## Your goal
Report each line of the entries that contains the word "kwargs", copied in full.

═══ Data supplied ═══

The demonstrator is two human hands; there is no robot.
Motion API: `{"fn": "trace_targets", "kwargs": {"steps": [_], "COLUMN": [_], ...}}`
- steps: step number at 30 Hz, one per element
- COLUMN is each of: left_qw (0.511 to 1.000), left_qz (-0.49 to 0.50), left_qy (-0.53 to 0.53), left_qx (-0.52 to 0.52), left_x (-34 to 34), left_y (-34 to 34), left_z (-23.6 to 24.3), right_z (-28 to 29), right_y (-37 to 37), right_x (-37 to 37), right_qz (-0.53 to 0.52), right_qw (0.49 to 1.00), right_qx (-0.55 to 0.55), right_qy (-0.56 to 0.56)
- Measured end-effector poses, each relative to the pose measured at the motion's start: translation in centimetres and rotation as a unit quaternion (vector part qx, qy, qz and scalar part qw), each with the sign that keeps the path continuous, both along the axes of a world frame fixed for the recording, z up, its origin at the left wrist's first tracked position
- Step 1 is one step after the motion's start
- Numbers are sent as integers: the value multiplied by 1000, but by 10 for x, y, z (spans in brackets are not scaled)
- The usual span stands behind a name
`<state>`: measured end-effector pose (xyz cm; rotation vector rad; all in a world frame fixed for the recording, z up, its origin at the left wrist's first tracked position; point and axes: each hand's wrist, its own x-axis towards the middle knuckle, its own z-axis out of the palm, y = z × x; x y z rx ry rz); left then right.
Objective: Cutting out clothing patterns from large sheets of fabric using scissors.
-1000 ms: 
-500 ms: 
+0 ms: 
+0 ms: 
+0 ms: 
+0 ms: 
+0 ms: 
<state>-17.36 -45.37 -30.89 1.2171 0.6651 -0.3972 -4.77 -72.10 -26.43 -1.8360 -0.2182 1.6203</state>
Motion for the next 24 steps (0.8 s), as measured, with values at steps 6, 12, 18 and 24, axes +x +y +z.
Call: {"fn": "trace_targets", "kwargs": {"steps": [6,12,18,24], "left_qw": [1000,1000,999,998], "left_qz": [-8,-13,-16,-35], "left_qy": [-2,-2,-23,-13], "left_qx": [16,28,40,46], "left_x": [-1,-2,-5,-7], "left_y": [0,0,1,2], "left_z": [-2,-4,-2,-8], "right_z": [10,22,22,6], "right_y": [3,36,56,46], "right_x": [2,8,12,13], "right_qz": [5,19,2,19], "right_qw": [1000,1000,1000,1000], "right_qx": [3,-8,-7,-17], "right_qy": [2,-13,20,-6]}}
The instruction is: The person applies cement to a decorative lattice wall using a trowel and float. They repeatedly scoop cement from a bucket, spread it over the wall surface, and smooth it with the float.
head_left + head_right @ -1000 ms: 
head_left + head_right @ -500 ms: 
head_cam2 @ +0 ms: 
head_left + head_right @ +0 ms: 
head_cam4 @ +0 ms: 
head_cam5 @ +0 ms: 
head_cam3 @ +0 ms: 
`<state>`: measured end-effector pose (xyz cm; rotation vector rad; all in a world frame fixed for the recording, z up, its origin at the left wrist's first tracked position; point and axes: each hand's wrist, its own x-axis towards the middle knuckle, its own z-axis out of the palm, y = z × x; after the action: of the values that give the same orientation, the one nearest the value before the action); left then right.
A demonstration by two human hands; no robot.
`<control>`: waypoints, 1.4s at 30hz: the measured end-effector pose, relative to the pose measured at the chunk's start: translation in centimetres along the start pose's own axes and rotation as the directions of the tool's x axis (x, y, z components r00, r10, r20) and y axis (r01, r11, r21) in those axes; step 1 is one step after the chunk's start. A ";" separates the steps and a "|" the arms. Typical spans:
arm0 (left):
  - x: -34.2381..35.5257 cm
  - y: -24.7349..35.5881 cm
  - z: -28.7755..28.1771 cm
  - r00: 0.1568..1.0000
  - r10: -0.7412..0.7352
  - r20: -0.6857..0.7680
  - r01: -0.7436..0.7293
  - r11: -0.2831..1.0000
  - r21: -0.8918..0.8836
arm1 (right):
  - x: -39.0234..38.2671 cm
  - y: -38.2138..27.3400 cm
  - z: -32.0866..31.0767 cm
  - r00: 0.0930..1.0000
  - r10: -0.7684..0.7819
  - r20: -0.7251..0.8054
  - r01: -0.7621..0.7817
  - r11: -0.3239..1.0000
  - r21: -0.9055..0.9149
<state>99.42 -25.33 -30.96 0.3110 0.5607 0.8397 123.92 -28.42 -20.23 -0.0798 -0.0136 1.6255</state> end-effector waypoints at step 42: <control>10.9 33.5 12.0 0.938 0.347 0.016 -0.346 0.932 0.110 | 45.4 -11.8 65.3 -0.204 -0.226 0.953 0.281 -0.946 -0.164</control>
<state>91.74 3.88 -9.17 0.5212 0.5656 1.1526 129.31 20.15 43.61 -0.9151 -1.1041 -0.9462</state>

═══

## Written reply
Motion API: `{"fn": "trace_targets", "kwargs": {"steps": [_], "COLUMN": [_], ...}}`
Call: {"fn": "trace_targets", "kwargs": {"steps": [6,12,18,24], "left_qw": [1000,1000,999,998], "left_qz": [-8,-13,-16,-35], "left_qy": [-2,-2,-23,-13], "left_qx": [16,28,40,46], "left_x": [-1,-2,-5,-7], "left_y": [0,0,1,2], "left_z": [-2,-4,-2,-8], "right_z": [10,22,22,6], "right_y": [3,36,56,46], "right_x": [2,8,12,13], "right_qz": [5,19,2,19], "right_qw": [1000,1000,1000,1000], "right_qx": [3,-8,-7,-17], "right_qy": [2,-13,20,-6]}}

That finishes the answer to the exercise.